The book starts slowly, however. The first eleven essays, in two-hundred and twenty-five pages, include some distinguished names but only three useful surveys of various types of planning models in papers by Wilbur R. Maki and James E. Angus, Thomas A. Miller, and Roger F. Riefler, and a competent application of regional input-output analysis to United States freight shipments by Karen R. Polenske. The homage to Tinbergen and Frisch by the inclusion of their papers is understandable.

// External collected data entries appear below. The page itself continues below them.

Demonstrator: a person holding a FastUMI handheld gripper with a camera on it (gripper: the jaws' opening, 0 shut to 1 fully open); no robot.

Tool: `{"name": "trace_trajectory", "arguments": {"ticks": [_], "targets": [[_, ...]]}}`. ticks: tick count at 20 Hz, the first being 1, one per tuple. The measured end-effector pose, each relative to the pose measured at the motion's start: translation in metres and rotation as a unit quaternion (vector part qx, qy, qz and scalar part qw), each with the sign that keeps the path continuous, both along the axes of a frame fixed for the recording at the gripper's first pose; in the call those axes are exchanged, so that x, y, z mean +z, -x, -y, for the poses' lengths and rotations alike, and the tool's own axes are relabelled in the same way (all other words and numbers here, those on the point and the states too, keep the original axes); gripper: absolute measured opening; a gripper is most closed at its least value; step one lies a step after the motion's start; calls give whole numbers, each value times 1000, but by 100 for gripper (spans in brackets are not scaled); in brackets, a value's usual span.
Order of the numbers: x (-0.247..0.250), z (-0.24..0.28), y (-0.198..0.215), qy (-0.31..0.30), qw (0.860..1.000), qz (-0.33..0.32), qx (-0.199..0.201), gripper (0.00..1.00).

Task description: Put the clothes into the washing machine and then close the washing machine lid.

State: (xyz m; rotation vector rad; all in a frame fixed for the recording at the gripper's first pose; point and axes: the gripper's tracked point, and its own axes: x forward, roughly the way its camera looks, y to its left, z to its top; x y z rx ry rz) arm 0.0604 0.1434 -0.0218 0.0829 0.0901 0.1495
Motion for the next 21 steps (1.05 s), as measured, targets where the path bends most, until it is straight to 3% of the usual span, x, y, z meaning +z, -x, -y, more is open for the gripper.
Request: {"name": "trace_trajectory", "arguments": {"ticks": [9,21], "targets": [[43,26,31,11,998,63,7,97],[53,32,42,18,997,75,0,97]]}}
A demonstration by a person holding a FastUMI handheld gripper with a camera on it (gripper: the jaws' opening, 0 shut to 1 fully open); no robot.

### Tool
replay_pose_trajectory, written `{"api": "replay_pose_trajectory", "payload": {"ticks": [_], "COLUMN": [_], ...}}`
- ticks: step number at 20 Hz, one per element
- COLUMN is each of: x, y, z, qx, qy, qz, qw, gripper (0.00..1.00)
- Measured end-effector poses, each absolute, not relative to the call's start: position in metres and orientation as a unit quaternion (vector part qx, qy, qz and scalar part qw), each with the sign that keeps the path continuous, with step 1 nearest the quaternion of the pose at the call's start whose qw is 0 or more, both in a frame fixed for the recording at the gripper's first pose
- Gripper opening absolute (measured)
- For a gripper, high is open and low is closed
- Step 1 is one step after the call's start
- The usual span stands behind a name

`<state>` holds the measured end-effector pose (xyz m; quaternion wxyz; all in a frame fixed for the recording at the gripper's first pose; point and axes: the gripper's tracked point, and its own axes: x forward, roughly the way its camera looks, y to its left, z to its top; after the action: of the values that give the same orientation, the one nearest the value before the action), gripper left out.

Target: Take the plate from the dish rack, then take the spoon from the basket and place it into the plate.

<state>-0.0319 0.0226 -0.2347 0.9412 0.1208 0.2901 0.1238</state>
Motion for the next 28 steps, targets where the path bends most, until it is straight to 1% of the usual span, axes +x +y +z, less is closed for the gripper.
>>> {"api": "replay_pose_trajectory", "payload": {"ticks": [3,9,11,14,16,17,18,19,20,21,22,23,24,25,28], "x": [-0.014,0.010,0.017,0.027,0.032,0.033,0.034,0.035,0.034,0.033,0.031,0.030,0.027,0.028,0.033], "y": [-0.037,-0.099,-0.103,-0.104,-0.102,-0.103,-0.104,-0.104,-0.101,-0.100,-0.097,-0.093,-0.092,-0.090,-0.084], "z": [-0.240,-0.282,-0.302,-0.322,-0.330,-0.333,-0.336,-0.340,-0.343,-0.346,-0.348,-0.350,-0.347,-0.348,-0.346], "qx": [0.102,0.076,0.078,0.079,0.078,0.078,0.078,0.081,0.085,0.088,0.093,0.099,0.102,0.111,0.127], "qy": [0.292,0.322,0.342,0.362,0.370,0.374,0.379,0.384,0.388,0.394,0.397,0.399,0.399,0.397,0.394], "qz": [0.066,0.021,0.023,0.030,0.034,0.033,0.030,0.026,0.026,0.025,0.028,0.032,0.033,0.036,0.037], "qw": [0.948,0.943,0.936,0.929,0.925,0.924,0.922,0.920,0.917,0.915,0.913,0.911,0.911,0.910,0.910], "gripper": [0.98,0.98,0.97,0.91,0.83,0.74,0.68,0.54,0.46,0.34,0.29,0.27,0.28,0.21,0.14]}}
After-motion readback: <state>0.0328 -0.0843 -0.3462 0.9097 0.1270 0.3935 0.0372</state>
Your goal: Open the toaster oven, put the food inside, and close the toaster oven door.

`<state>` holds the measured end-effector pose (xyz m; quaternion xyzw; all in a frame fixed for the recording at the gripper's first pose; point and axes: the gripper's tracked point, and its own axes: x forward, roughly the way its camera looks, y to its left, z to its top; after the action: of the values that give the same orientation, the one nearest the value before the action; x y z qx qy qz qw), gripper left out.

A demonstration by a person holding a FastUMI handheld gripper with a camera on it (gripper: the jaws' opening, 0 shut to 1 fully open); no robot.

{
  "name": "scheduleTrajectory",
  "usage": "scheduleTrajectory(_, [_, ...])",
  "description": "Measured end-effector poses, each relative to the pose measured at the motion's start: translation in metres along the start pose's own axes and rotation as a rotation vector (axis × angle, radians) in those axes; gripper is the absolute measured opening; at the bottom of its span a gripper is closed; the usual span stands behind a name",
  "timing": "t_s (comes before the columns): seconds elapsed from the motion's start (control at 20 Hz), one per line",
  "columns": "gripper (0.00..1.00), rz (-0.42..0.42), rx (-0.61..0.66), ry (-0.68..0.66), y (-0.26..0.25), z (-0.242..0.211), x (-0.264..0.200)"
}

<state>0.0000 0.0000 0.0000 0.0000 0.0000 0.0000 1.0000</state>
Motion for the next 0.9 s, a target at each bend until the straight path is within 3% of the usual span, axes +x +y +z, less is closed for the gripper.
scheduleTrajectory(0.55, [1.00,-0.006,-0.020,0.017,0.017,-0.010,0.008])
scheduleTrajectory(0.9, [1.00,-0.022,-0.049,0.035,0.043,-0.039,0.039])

Most of the next five-hundred pages contain twenty-two examples of applications of programming techniques to a variety of spatial and intertemporal allocation problems. Nearly all of them are competent and interesting in themselves. And, occasionally, they are ingenious. The examples make the point, perhaps too well, that there are many important, potential uses of programming techniques. The examples also demonstrate that it is almost always necessary to adjust the technique to the particular problem and data set. The only puzzle is why it was thought necessary to make these points with such redundancy. The models fall into a few distinct classes. Most are optimizing models which have a familiar linear or quadratic programming structure and whose most immediate progenitors are Takayama and Judge themselves. Most involve problems of the location and/or distribution of agricultural production. Most of the papers are concerned with the United States, but there are also applications to particular Japanese, European and international production and distribution problems.